The crystal became a ball of sparkling light, so bright I could no longer look directly at it. While to my ears, or perhaps within my head, came a very faint sound, like a far-off solemn chanting, such as might mark some ceremony. I wanted to put my hands over my ears and run as far as I could from that skull.

No skull—no! Air curdled about the yellowish bone, took on visible substance, building up a thin and unsubstantial vision of a face, a head. The eyes, the sharply jutting nose—so pointed that it might be likened to a bird’s beak—overhanging a small chin, obliquely set eyes . . . No human face!

There was an urgency in the light-sparked eyes, a demand made upon me—but one I could not interpret. There had been something lost, which must be found. There was danger to be faced—there was—

The wisp of face vanished. While the bone it had built itself upon—I gasped! That, too, was crumbling into ashy powder. I cried out, “What is it that you would have me do? What do you want?”

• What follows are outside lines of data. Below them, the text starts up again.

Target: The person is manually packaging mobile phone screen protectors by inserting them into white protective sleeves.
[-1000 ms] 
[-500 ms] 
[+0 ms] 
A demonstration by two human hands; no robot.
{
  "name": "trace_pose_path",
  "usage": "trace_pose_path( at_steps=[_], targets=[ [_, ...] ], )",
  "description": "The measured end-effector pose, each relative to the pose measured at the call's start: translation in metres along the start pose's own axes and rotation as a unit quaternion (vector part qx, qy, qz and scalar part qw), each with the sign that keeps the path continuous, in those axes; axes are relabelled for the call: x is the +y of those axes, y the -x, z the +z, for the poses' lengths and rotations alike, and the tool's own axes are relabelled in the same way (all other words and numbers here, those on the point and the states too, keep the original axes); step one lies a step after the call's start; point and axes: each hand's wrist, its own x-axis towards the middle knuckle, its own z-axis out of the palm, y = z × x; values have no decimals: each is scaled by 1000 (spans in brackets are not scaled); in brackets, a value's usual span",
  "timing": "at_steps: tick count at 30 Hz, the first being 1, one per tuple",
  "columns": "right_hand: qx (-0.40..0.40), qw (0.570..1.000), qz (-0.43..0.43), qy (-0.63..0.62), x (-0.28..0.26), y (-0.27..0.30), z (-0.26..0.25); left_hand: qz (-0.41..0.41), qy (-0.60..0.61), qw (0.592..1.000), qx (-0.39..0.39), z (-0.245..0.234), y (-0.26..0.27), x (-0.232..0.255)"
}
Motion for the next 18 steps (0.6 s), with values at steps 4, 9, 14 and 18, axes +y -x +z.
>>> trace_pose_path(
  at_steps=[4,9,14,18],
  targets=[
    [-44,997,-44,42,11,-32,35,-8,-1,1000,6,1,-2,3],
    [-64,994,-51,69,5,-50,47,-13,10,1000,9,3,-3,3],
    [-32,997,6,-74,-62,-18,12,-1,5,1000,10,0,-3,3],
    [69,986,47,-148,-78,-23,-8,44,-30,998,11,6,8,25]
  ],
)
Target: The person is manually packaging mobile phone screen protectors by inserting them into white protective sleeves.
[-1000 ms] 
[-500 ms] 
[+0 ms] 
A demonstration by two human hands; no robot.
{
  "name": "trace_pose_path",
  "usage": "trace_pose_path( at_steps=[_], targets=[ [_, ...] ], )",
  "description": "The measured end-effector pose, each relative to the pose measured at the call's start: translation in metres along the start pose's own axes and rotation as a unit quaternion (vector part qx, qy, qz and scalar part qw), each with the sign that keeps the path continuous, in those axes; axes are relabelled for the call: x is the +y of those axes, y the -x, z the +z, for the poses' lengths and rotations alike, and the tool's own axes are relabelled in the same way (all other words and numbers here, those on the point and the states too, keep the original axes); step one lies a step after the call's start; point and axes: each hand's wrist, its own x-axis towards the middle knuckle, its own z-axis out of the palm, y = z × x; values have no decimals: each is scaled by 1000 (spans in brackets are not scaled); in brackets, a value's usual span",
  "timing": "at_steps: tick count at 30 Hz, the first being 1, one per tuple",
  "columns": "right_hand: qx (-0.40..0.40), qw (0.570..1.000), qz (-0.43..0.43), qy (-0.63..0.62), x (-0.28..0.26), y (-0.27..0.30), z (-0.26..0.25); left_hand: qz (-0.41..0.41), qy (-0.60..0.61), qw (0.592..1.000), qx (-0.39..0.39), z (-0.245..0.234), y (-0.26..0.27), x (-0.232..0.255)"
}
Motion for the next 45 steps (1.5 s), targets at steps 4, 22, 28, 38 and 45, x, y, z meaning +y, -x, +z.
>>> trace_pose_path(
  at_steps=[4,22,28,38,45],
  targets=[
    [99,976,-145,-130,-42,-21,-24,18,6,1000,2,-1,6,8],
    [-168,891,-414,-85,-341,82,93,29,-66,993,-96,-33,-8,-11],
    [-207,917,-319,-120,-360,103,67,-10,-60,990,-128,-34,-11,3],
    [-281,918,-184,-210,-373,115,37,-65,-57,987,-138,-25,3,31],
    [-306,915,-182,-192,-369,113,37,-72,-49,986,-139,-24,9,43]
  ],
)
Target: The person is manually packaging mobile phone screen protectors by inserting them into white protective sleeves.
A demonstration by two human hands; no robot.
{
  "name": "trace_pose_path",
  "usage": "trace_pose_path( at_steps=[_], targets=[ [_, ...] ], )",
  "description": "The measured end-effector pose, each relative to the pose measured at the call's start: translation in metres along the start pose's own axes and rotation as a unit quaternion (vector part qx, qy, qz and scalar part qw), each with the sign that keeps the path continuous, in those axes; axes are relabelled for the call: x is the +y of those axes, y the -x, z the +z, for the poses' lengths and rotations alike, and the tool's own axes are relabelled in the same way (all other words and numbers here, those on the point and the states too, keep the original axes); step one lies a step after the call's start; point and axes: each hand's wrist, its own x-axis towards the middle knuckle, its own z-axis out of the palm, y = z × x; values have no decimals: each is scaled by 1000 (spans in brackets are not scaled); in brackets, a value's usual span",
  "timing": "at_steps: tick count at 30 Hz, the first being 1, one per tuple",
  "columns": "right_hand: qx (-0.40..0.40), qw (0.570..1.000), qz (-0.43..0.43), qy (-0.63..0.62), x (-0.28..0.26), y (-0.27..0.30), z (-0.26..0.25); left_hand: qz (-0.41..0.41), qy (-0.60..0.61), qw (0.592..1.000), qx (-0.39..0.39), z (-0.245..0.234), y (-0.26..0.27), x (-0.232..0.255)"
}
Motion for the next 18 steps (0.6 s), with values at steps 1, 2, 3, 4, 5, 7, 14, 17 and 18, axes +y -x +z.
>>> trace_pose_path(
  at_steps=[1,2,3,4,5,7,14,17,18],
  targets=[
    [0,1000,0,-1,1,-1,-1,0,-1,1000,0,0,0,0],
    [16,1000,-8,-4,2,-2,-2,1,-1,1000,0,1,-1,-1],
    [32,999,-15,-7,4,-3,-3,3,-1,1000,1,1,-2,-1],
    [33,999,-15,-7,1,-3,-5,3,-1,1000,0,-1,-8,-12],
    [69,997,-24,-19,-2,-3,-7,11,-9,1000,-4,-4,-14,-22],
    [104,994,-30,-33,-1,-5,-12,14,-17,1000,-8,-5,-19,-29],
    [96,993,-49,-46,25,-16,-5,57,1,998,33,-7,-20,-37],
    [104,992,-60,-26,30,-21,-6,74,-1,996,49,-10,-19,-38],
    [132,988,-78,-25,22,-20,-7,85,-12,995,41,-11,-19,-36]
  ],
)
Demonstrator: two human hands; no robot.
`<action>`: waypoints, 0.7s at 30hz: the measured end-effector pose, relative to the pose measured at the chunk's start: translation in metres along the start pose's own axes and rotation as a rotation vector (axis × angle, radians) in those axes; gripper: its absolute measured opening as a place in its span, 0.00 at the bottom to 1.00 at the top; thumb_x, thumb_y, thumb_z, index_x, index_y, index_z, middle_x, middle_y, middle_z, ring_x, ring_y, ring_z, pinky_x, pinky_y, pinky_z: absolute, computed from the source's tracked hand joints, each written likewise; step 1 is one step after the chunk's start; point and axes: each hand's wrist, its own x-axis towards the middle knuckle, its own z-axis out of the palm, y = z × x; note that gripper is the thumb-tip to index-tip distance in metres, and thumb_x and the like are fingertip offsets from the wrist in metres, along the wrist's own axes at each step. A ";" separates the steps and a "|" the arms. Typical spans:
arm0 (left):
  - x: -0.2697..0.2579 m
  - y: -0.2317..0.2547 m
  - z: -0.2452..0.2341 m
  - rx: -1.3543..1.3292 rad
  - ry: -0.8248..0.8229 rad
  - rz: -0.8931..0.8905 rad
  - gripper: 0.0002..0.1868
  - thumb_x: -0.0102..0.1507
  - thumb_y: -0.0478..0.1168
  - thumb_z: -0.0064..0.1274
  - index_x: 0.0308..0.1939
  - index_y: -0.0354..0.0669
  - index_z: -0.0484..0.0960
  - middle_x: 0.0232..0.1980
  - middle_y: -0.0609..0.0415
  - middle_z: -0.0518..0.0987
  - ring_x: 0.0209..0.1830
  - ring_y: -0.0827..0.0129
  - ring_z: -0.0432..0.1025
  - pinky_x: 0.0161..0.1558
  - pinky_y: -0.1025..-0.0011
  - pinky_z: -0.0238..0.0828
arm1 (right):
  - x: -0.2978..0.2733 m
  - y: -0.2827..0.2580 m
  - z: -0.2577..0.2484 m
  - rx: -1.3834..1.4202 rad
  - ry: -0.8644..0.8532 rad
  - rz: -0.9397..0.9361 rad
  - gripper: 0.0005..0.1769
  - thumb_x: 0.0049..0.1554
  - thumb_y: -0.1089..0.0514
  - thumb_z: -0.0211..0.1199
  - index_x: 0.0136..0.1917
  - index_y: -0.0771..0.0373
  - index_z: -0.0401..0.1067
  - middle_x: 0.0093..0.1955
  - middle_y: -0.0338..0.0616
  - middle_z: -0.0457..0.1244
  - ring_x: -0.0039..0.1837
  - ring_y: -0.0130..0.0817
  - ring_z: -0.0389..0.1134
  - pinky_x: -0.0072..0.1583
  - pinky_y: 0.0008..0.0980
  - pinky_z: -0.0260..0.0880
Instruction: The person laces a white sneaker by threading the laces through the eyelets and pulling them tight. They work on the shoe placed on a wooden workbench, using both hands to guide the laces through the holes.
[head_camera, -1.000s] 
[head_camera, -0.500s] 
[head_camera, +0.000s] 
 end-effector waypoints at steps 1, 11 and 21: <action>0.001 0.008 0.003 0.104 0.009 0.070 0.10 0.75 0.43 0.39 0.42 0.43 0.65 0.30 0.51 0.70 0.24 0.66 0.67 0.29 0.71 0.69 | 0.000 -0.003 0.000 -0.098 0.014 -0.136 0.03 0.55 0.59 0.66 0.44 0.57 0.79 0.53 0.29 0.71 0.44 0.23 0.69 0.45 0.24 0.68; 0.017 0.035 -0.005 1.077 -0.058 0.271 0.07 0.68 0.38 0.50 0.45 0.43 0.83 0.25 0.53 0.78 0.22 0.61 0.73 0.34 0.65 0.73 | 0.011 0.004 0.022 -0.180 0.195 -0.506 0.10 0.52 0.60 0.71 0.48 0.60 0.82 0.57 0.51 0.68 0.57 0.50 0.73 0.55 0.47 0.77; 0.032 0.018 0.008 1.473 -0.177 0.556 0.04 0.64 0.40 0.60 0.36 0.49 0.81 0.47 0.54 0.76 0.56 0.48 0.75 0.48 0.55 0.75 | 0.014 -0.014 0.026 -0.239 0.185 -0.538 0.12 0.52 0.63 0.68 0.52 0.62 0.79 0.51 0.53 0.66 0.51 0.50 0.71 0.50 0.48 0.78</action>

The chant of that far-off ritual ceased, the terrible demand faded. Now the englobed gryphon lost its blaze of light, fell to rest again near my heart. Of the skull nothing remained.

“It wanted . . .” I stammered, turning to my companions, but I had no real explanation for them.

Jervon’s face was impassive, Elys stared beyond me into that hollow among the rocks from which the skull and the rest had been cleared.

“There was something there!” I was obsessed with what I had seen. But had they also shared my vision?

“One who dies during some task laid upon him for good or ill,” Elys said slowly, “clings to a shadow of life, unwilling to depart to new roads until that task is fulfilled. I think that such a shadow clung here. It is now gone—for good or ill.”